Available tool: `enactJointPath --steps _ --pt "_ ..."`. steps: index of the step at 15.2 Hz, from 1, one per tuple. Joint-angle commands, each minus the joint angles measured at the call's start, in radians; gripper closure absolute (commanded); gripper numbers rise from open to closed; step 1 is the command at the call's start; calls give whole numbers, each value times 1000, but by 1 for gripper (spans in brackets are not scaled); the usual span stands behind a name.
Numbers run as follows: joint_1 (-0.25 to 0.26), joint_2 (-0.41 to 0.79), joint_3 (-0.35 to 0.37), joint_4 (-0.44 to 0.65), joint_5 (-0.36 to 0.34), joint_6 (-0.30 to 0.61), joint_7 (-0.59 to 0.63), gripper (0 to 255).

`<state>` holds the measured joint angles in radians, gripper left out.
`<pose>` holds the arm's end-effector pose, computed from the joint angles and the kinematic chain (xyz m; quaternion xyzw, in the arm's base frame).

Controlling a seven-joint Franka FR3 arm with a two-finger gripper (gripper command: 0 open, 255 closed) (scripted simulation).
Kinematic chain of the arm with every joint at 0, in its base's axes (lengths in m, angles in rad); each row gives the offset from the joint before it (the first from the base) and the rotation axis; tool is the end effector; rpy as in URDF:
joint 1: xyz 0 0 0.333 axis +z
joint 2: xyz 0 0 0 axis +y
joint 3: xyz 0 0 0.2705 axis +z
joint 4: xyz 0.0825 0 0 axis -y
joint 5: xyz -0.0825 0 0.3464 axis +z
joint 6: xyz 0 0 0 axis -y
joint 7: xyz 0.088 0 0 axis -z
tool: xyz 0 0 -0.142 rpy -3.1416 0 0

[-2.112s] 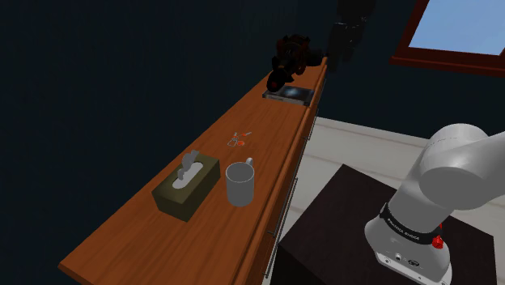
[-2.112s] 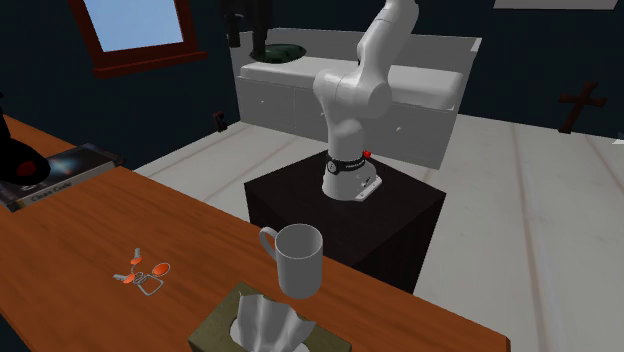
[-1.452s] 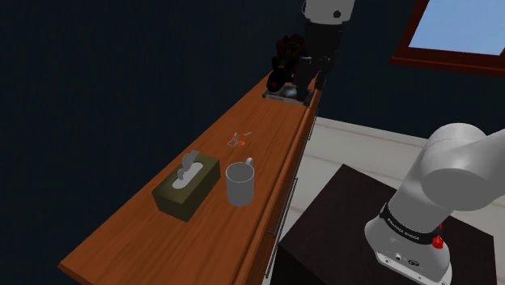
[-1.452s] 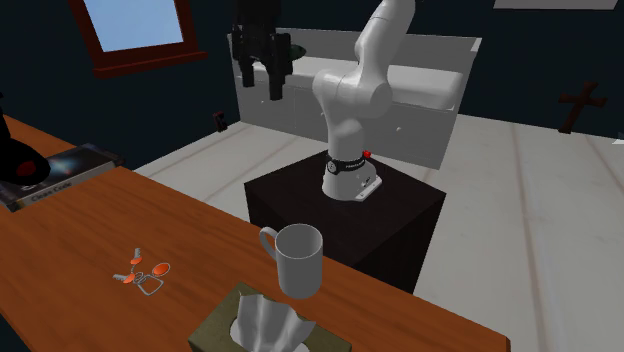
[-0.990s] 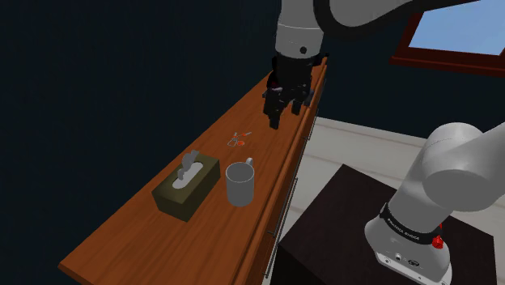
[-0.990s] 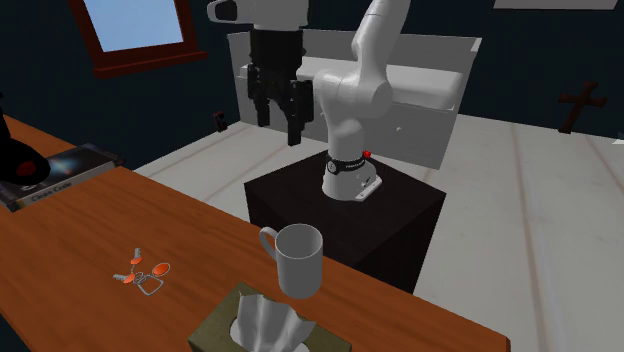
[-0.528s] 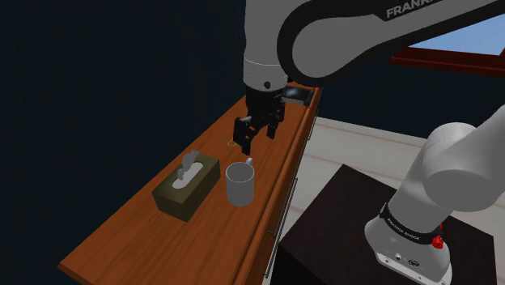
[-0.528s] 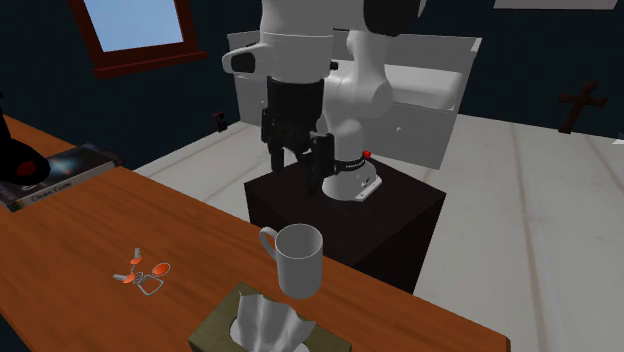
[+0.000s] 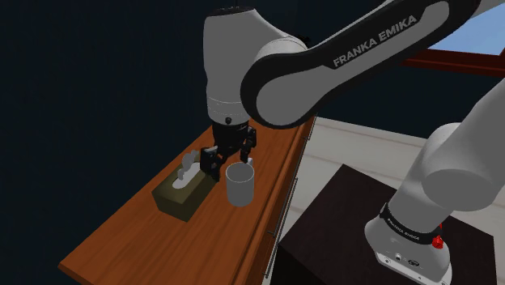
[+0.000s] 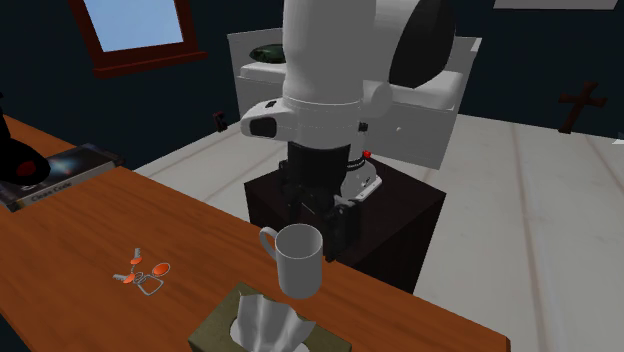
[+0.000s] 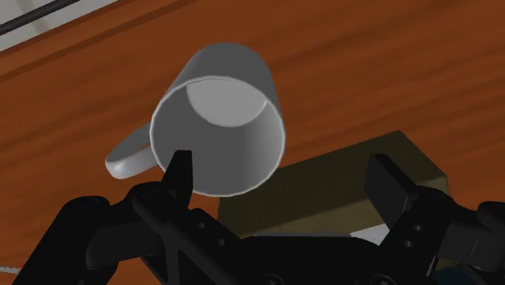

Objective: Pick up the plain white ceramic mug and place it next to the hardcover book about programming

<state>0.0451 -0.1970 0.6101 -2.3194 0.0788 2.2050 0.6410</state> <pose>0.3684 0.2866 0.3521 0.9992 -0.0187 0.0344 0.0041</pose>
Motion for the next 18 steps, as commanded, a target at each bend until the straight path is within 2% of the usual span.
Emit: enactJointPath --steps 1,6,14,15,18 --pt "-2 22 8 -6 -13 27 15 0" --pt "-10 76 21 -39 -49 106 42 0" --pt "-10 76 21 -39 -49 105 42 0" --pt "-10 76 21 -39 -49 105 42 255" --pt "-10 76 21 -39 -49 105 42 255"
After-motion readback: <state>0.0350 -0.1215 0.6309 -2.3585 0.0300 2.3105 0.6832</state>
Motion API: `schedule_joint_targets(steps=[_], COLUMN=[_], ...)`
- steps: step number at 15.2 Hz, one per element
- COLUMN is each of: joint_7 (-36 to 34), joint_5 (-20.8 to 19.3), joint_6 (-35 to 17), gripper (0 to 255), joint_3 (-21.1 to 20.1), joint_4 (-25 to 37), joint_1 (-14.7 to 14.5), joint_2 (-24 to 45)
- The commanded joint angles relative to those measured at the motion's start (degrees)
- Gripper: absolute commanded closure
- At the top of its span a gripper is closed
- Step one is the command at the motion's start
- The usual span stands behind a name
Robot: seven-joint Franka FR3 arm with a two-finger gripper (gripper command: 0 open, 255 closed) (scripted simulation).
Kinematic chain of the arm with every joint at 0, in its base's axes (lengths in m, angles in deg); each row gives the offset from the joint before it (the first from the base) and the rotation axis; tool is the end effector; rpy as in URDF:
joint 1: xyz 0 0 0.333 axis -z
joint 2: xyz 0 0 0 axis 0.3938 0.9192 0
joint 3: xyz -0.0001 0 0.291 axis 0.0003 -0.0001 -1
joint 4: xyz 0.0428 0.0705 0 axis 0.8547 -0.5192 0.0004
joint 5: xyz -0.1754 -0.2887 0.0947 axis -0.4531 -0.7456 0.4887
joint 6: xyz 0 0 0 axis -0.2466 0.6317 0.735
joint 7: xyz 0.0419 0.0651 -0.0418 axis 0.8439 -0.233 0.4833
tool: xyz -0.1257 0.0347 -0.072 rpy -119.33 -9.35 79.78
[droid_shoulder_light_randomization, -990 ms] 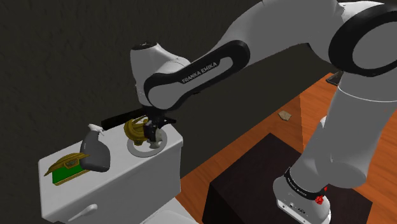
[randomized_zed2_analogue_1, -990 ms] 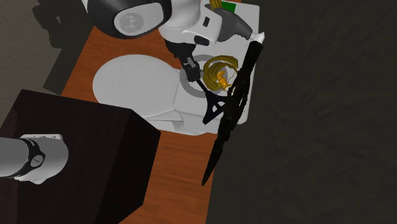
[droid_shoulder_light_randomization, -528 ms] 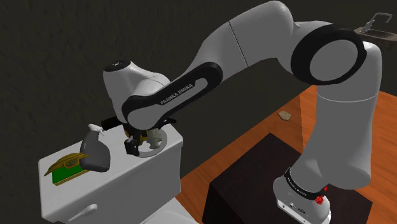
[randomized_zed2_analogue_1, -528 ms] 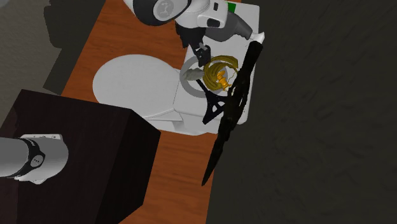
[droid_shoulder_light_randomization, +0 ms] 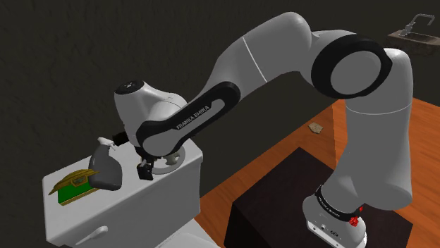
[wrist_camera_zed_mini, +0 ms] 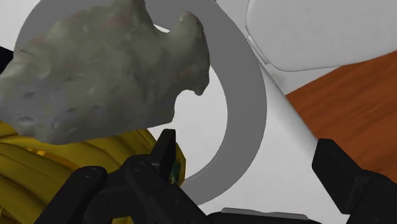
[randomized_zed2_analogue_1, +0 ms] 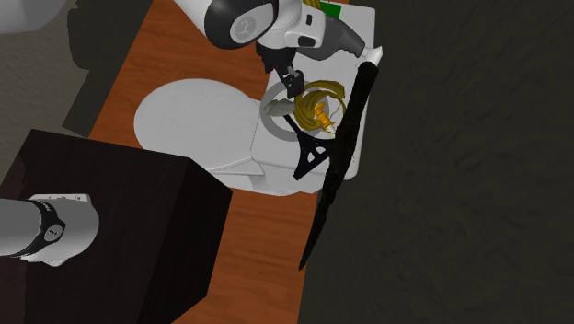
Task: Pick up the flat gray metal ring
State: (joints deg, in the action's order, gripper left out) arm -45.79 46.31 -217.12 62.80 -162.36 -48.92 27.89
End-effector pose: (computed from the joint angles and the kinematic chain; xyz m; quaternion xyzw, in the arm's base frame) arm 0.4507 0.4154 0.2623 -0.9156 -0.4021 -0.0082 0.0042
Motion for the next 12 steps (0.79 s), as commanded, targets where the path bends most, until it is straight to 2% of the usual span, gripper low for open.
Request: schedule_joint_targets(steps=[1, 2, 12], joint_7=[-0.1, 0.1, 0.1], joint_5=[-0.3, -0.2, -0.1], joint_6=[-0.7, -0.8, -0.1], gripper=[0, 255, 255], joint_3=[0.4, 0.4, 0.3], joint_4=[-0.5, -0.9, -0.3], joint_1=[0.2, 0.4, 0.3], joint_2=[0.7, 0.5, 0.3])
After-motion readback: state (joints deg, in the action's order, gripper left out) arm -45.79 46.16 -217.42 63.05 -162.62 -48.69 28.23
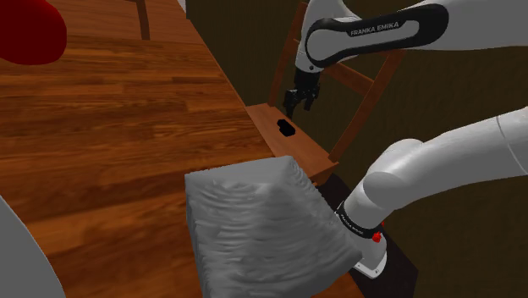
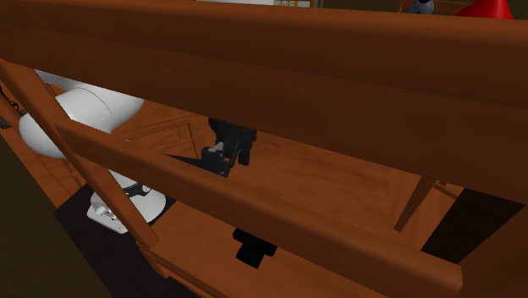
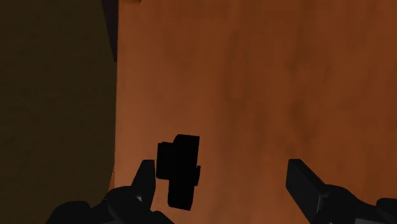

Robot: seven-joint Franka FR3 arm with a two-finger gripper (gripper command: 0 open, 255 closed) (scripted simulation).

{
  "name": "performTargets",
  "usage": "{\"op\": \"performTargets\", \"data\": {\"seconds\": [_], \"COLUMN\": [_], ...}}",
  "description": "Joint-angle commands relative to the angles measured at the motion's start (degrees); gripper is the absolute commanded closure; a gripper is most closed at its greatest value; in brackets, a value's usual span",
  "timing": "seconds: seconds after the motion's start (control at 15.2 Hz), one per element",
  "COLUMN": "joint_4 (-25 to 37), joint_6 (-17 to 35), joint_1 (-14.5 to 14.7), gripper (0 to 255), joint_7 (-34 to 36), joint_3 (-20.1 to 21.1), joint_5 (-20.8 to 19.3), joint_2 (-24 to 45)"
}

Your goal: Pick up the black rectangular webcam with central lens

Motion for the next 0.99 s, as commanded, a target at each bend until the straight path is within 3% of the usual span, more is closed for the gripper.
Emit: {"op": "performTargets", "data": {"seconds": [0.0, 0.4, 0.92], "joint_4": [-0.49, -0.21, -2.08], "joint_6": [4.65, 18.19, 26.05], "joint_1": [-0.83, -2.35, -2.26], "gripper": [0, 0, 0], "joint_7": [-0.45, -2.61, -3.38], "joint_3": [-1.60, -6.17, -7.08], "joint_5": [-0.05, 1.73, 2.66], "joint_2": [3.23, 15.01, 20.84]}}
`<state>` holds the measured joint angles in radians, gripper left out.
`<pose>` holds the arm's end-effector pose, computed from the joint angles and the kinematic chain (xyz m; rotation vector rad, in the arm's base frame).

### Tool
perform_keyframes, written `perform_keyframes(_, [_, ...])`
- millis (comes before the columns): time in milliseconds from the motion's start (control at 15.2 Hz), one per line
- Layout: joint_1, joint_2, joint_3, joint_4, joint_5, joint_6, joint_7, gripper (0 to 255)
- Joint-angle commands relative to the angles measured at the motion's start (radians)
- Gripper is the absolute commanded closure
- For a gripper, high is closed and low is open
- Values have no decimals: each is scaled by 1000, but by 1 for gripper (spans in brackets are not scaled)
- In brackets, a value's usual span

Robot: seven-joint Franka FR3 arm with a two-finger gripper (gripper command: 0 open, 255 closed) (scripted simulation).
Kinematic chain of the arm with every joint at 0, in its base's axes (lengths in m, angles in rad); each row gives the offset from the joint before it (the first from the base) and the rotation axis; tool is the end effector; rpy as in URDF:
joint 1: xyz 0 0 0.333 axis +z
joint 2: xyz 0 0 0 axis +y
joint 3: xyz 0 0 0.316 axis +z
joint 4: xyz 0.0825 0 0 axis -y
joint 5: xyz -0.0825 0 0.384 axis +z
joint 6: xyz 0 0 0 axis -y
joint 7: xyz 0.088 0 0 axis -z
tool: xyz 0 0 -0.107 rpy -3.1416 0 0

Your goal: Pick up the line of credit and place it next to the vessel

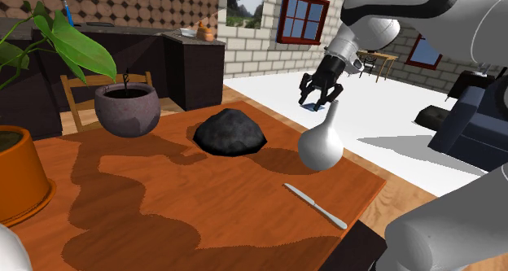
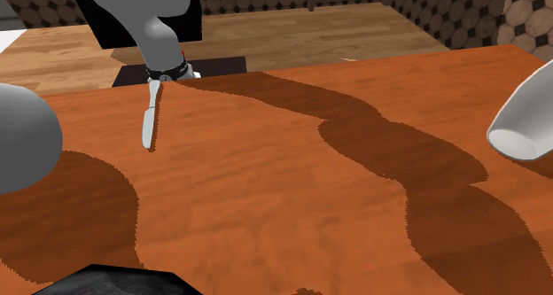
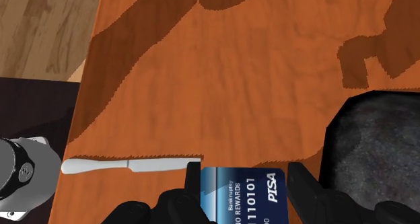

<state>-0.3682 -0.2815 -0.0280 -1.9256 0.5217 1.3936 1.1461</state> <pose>0.4289 -0.1159 0.6046 -1.9488 1.8380 0.5821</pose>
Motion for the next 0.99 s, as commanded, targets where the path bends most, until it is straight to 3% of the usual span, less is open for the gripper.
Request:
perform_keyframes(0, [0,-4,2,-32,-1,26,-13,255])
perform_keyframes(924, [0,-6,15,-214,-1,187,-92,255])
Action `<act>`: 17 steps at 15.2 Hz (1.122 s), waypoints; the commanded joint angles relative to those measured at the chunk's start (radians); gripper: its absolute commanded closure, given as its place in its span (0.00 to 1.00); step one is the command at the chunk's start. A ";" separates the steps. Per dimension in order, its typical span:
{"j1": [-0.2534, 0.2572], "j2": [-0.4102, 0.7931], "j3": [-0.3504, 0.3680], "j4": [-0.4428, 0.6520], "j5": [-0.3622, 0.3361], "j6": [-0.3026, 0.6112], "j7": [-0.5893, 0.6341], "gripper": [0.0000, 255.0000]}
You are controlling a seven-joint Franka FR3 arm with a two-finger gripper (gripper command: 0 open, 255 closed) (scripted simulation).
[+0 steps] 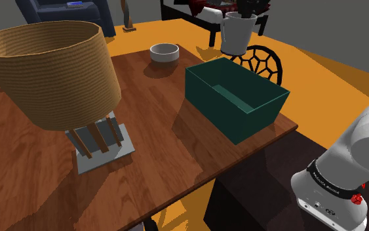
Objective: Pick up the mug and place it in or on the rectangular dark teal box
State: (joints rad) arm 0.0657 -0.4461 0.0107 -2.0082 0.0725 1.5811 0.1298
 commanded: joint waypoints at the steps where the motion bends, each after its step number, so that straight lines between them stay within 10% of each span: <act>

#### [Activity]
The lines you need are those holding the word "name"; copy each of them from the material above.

#### [Answer]
Available tool: `enactJointPath --steps _ --pt "_ ..."`. steps: index of the step at 15.2 Hz, from 1, one per tuple. Joint-angle commands, each minus the joint angles measured at the call's start, in radians; gripper closure absolute (commanded); gripper numbers rise from open to closed; step 1 is the command at the call's start; calls give whole numbers, each value times 1000, but by 1 for gripper (spans in brackets are not scaled); the usual span stands behind a name.
- The usual span stands behind a name
  "name": "performTargets",

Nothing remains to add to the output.